INSTRUCTIONS FOR THE TASK:
Pictures stay out. Everything else in the entries is copied exactly.

[Opening THE INPUT section]

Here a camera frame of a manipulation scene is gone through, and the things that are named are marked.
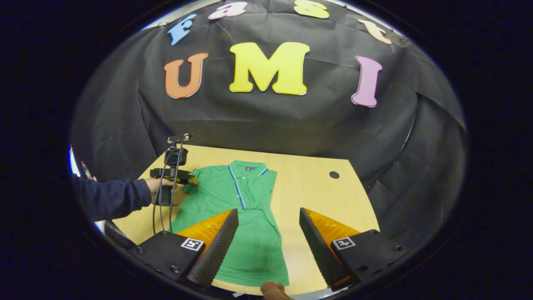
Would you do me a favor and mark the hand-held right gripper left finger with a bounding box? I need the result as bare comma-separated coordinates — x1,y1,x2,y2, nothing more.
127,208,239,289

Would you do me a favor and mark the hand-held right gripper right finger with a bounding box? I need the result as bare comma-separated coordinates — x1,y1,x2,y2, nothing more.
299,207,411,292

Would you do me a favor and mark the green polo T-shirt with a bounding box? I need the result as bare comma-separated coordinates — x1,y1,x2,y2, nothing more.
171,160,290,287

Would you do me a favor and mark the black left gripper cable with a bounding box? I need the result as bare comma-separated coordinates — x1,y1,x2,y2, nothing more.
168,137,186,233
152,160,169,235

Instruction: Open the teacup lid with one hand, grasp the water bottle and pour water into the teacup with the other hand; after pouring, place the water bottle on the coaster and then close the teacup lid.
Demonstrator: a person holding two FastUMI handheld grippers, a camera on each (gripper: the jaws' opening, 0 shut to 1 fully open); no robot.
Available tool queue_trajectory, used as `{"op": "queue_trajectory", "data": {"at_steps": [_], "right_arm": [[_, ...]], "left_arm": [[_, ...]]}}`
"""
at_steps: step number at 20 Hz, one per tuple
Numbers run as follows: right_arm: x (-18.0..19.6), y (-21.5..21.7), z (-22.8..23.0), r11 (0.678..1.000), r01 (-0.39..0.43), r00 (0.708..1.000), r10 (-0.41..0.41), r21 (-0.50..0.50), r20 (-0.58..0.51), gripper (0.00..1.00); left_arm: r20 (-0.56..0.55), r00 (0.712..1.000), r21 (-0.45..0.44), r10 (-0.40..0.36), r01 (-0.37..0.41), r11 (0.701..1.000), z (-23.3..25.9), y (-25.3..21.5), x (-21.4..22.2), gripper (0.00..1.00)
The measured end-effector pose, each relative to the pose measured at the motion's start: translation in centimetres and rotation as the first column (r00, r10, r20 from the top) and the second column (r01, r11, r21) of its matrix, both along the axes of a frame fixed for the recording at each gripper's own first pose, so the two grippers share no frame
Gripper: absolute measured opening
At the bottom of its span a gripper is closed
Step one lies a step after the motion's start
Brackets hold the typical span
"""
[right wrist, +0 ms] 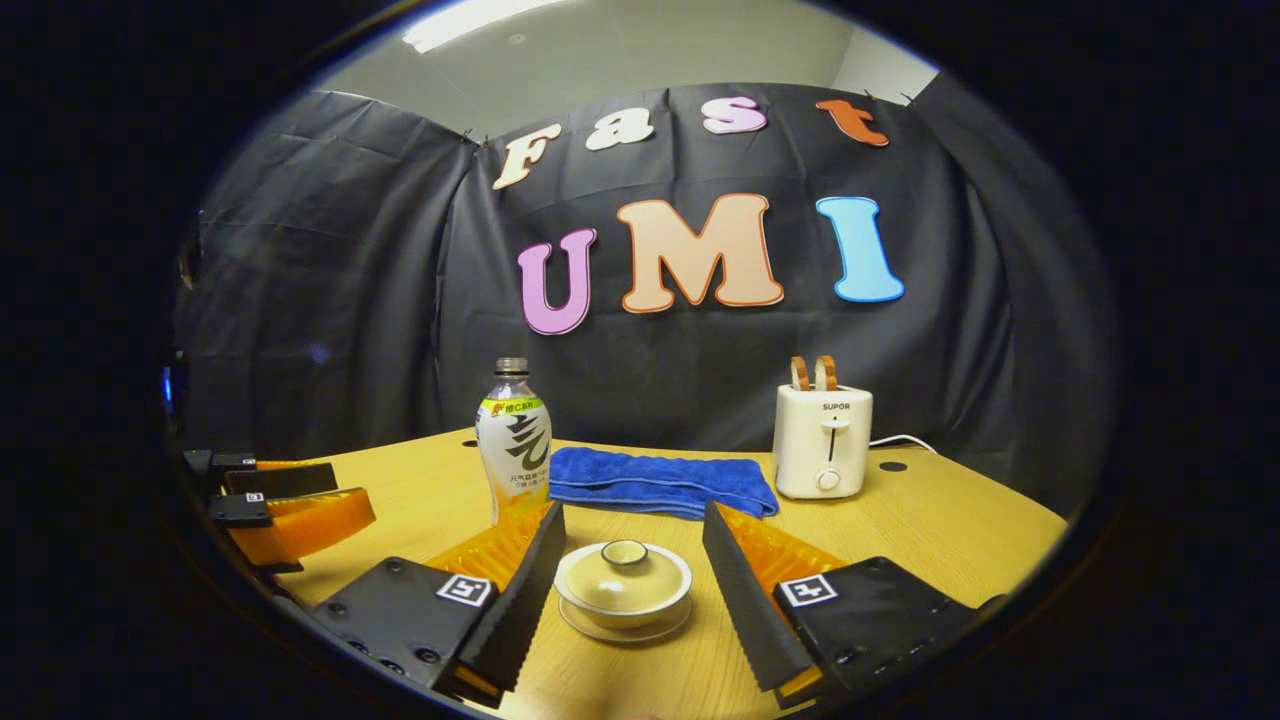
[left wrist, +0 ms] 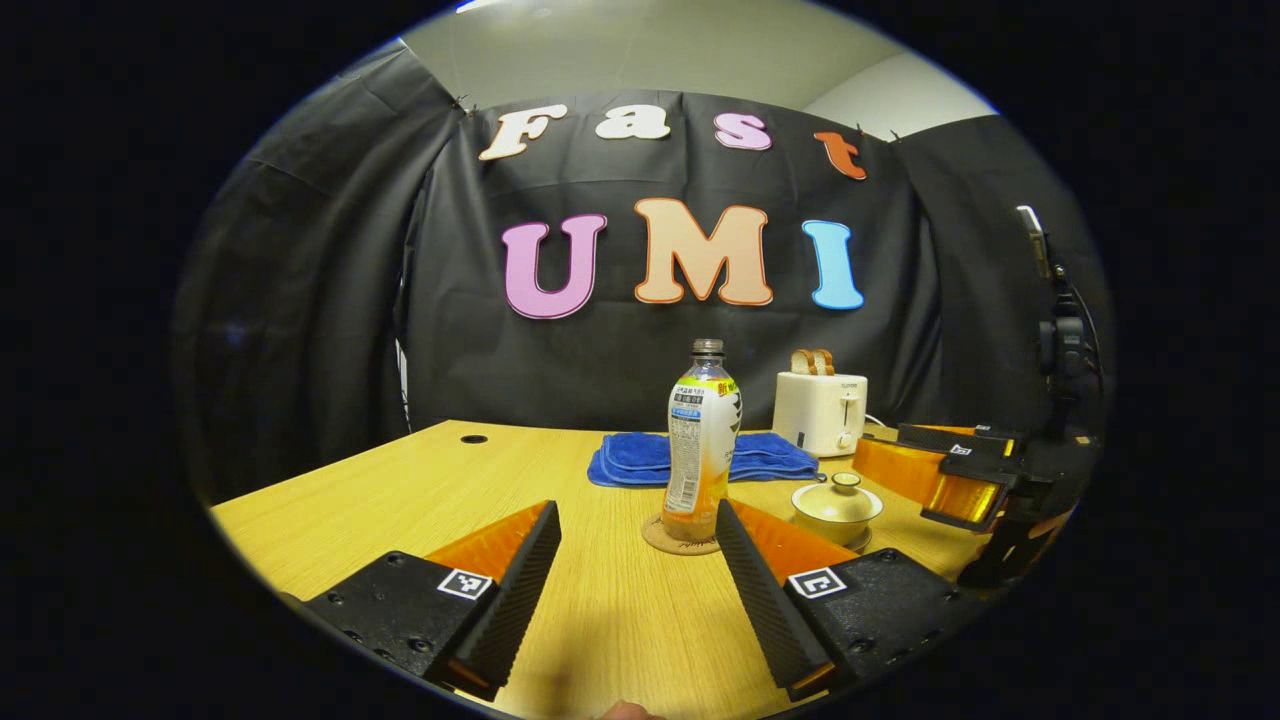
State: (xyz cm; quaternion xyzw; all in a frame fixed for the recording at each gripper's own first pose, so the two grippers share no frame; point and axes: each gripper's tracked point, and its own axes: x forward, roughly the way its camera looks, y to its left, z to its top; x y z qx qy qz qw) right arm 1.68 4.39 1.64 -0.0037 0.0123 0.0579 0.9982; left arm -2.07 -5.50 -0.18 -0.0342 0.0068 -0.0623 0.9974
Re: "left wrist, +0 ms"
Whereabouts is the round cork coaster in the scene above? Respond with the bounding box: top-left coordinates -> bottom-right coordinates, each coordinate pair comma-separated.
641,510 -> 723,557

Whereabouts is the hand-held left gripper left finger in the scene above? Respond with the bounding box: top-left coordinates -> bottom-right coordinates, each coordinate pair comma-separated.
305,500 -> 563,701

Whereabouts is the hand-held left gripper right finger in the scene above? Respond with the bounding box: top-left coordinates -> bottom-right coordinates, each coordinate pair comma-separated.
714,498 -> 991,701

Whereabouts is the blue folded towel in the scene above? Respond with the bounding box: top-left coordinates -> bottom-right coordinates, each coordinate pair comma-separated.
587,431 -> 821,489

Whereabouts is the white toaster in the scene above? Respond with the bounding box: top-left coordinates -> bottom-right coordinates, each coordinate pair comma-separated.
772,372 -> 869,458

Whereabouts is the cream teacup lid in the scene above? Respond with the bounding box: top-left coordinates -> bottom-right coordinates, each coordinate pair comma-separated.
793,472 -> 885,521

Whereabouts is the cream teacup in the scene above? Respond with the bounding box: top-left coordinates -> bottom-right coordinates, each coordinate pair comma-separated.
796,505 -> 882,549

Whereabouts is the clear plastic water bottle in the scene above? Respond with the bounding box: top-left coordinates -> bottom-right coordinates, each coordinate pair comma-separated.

[Closing THE INPUT section]

ANSWER BOX:
Here a camera frame of a manipulation scene is gone through, and the things that are named are marked.
Would you do me a favor and mark the hand-held right gripper left finger with a bounding box? I need the result as bare comma-separated coordinates — x1,y1,x2,y2, nothing more.
127,208,239,289

Would you do me a favor and mark the hand-held right gripper right finger with a bounding box? I need the result as bare comma-separated coordinates — x1,y1,x2,y2, nothing more.
299,207,411,292

Would you do me a favor and mark the green polo T-shirt with a bounding box? I need the result as bare comma-separated coordinates — x1,y1,x2,y2, nothing more.
171,160,290,287

Would you do me a favor and mark the black left gripper cable with a bounding box? I need the result as bare comma-separated coordinates — x1,y1,x2,y2, nothing more.
168,137,186,233
152,160,169,235

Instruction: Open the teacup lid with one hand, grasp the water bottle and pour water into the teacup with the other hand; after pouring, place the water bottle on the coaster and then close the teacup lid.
Demonstrator: a person holding two FastUMI handheld grippers, a camera on each (gripper: the jaws' opening, 0 shut to 1 fully open); no robot.
Available tool queue_trajectory, used as `{"op": "queue_trajectory", "data": {"at_steps": [_], "right_arm": [[_, ...]], "left_arm": [[_, ...]]}}`
"""
at_steps: step number at 20 Hz, one per tuple
Numbers run as follows: right_arm: x (-18.0..19.6), y (-21.5..21.7), z (-22.8..23.0), r11 (0.678..1.000), r01 (-0.39..0.43), r00 (0.708..1.000), r10 (-0.41..0.41), r21 (-0.50..0.50), r20 (-0.58..0.51), gripper (0.00..1.00); left_arm: r20 (-0.56..0.55), r00 (0.712..1.000), r21 (-0.45..0.44), r10 (-0.40..0.36), r01 (-0.37..0.41), r11 (0.701..1.000), z (-23.3..25.9), y (-25.3..21.5), x (-21.4..22.2), gripper (0.00..1.00)
The measured end-effector pose, each relative to the pose measured at the motion's start: translation in centimetres and rotation as the first column (r00, r10, r20 from the top) and the second column (r01, r11, r21) of its matrix, both along the axes of a frame fixed for the recording at each gripper's own first pose, so the two grippers share no frame
Gripper: absolute measured opening
At the bottom of its span a gripper is closed
Step one lies a step after the motion's start
Brackets hold the typical span
"""
[right wrist, +0 ms] 
[left wrist, +0 ms] 
State: (xyz cm; quaternion xyzw; all in a frame fixed for the recording at each gripper's own first pose, so the two grippers share no frame; point and axes: each gripper's tracked point, and its own axes: x forward, roughly the way its camera looks, y to its left, z to its top; x y z qx qy qz qw) right arm 1.68 4.39 1.64 -0.0037 0.0123 0.0579 0.9982; left arm -2.07 -5.50 -0.18 -0.0342 0.0068 -0.0623 0.9974
Re: "left wrist, +0 ms"
Whereabouts is the round cork coaster in the scene above? Respond with the bounding box: top-left coordinates -> bottom-right coordinates, each coordinate pair comma-separated.
641,510 -> 723,557

Whereabouts is the hand-held left gripper left finger in the scene above? Respond with the bounding box: top-left coordinates -> bottom-right coordinates, each coordinate pair comma-separated.
305,500 -> 563,701

Whereabouts is the hand-held left gripper right finger in the scene above? Respond with the bounding box: top-left coordinates -> bottom-right coordinates, each coordinate pair comma-separated.
714,498 -> 991,701

Whereabouts is the blue folded towel in the scene above? Respond with the bounding box: top-left coordinates -> bottom-right coordinates, each coordinate pair comma-separated.
587,431 -> 821,489

Whereabouts is the white toaster in the scene above? Respond with the bounding box: top-left coordinates -> bottom-right coordinates, each coordinate pair comma-separated.
772,372 -> 869,458

Whereabouts is the cream teacup lid in the scene above? Respond with the bounding box: top-left coordinates -> bottom-right coordinates, each coordinate pair comma-separated.
793,472 -> 885,521

Whereabouts is the cream teacup in the scene above? Respond with the bounding box: top-left coordinates -> bottom-right coordinates, each coordinate pair comma-separated.
796,505 -> 882,549

Whereabouts is the clear plastic water bottle in the scene above? Respond with the bounding box: top-left coordinates -> bottom-right coordinates, each coordinate pair comma-separated.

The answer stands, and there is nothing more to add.